** WHAT TO DO **
Nothing in the listing should differ in your copy; retype it all exactly.

** DATASET CONTENT **
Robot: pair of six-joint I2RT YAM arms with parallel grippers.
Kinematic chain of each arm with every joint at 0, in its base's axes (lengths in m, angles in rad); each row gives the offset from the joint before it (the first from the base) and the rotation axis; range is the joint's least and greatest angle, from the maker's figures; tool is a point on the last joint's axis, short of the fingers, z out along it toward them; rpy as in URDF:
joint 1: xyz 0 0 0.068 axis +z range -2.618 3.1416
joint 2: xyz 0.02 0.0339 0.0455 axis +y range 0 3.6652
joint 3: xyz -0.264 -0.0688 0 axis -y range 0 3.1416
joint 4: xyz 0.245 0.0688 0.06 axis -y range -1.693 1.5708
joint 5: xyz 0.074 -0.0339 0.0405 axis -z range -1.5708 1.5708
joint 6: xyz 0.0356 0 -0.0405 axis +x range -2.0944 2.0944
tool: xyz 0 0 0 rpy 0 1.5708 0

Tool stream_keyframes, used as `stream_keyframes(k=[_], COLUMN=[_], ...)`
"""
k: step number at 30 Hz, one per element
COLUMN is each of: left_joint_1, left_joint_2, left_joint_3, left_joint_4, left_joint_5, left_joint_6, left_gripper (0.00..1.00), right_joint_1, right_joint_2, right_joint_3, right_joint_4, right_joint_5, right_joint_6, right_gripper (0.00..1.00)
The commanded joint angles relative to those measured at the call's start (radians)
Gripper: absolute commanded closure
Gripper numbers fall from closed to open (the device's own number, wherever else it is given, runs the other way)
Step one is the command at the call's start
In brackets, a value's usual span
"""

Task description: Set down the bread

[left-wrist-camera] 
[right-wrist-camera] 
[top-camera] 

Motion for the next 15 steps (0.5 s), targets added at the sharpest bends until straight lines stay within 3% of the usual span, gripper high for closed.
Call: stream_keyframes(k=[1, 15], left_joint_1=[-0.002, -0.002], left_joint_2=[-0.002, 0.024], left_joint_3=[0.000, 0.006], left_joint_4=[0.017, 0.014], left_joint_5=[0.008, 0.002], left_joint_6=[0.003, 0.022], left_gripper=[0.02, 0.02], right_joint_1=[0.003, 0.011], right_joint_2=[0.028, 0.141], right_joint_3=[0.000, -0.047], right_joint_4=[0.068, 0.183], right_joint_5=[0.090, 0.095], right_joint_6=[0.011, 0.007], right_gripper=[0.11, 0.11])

** COMPLETED TASK **
Robot: pair of six-joint I2RT YAM arms with parallel grippers.
Kinematic chain of each arm with every joint at 0, in its base's axes (lengths in m, angles in rad); each row gives the offset from the joint before it (the first from the base) and the rotation axis; range is the joint's least and greatest angle, from the maker's figures; tool is a point on the last joint's axis, short of the fingers, z out along it toward them; rpy as in URDF:
joint 1: xyz 0 0 0.068 axis +z range -2.618 3.1416
joint 2: xyz 0.02 0.0339 0.0455 axis +y range 0 3.6652
joint 3: xyz -0.264 -0.0688 0 axis -y range 0 3.1416
joint 4: xyz 0.245 0.0688 0.06 axis -y range -1.693 1.5708
joint 5: xyz 0.074 -0.0339 0.0405 axis -z range -1.5708 1.5708
joint 6: xyz 0.0356 0 -0.0405 axis +x range -2.0944 2.0944
tool: xyz 0 0 0 rpy 0 1.5708 0

Tool stream_keyframes, used as `stream_keyframes(k=[_], COLUMN=[_], ...)`
"""
k: step number at 30 Hz, one per element
COLUMN is each of: left_joint_1, left_joint_2, left_joint_3, left_joint_4, left_joint_5, left_joint_6, left_gripper (0.00..1.00), right_joint_1, right_joint_2, right_joint_3, right_joint_4, right_joint_5, right_joint_6, right_gripper (0.00..1.00)
The commanded joint angles relative to those measured at the call's start (radians)
Gripper: absolute commanded closure
Gripper numbers fall from closed to open (the device's own number, wherever else it is given, runs the other way)
Step one is the command at the call's start
In brackets, a value's usual span
"""

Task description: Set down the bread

[left-wrist-camera] 
[right-wrist-camera] 
[top-camera] 

Motion for the next 15 steps (0.5 s), targets added at the sharpest bends until straight lines stay within 3% of the usual span, gripper high for closed.
Call: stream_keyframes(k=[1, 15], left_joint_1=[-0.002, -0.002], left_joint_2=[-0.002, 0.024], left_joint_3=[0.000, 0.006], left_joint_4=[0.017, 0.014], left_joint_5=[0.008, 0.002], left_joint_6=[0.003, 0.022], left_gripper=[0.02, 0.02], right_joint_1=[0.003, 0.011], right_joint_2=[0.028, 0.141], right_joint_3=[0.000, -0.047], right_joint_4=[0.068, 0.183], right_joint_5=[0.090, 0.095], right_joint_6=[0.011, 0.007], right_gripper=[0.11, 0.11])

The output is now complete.